True wit, to every man, is that which falls on another. — Walter Savage Landor

Shakespeare is not our poet, but the world's. — Walter Savage Landor

The sublime is contained in a grain of dust. — Walter Savage Landor

Avoid, which many grave men have not done, words taken from sacred subjects and from elevated poetry: these we have seen vilely prostituted. Avoid too the society of the barbarians who misemploy them. — Walter Savage Landor

Justice is often pale and melancholy; but Gratitude, her daughter, is constantly in the flow of spirits and the bloom of loveliness. — Walter Savage Landor

Life Lessons by Walter Savage Landor

  1. Walter Savage Landor teaches us to be brave and determined in the face of adversity.
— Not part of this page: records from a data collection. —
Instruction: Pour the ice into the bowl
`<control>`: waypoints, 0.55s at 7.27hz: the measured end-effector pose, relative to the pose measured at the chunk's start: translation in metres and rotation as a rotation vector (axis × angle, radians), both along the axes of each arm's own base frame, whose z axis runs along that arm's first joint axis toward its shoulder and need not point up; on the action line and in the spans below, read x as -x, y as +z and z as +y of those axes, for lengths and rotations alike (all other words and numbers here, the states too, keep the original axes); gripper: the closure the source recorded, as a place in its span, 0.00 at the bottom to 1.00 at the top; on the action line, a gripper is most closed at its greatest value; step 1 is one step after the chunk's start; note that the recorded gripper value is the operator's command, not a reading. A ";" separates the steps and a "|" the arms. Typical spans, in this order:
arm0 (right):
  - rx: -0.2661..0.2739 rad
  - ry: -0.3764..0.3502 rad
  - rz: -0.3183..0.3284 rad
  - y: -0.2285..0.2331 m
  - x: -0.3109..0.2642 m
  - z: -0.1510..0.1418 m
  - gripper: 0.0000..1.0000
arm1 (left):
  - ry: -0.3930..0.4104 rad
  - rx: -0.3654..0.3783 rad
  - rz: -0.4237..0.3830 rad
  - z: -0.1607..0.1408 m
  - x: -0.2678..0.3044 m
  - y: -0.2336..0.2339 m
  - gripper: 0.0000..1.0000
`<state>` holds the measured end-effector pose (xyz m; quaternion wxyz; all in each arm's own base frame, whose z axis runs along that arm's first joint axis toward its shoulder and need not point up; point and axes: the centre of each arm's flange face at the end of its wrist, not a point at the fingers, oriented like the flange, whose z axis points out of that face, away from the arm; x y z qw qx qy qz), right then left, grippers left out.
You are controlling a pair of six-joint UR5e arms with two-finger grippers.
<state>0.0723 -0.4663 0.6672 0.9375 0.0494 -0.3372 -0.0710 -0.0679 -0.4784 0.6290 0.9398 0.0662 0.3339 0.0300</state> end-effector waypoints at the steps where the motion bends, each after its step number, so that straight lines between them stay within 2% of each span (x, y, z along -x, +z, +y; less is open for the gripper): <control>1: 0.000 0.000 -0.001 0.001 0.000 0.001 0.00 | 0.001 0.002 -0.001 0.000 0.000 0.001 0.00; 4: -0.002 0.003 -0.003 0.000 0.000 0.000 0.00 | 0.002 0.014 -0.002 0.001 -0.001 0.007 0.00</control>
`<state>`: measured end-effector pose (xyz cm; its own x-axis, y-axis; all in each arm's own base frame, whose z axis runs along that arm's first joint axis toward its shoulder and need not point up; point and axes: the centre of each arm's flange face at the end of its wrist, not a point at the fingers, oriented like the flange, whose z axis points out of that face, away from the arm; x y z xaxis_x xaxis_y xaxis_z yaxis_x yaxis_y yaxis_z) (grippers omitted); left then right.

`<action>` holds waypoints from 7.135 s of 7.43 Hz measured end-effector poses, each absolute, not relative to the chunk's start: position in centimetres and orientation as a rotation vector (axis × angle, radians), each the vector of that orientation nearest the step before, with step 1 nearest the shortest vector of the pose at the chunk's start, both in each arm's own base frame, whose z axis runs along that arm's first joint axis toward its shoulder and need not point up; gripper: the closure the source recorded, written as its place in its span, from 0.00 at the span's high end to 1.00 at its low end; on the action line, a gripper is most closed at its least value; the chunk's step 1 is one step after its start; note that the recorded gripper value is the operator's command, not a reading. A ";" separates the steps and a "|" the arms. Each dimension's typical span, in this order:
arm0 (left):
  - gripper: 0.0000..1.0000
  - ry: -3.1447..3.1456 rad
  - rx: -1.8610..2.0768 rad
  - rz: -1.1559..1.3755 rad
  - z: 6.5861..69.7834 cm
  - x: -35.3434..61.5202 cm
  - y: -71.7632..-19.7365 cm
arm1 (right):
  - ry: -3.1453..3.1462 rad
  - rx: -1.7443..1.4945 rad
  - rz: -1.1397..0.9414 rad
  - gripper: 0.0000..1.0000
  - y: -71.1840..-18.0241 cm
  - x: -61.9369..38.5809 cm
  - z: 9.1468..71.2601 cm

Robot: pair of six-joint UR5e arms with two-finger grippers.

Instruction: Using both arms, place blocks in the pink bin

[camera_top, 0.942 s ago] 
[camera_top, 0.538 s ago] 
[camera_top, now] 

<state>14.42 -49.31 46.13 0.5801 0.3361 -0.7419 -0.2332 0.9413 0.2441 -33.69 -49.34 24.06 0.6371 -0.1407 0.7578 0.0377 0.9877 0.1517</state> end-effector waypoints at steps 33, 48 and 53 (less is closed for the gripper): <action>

He encourages us to never give up, even when the odds are against us, and to have faith in ourselves and our abilities.
  2. He also reminds us of the importance of living life to the fullest and to not take our time here for granted. He encourages us to make the most of every moment and to never be afraid to take risks and explore new opportunities.
  3. Lastly, Landor encourages us to stay true to ourselves and to never compromise our values and beliefs. He reminds us that having a strong sense of self is essential for leading a fulfilling and meaningful life.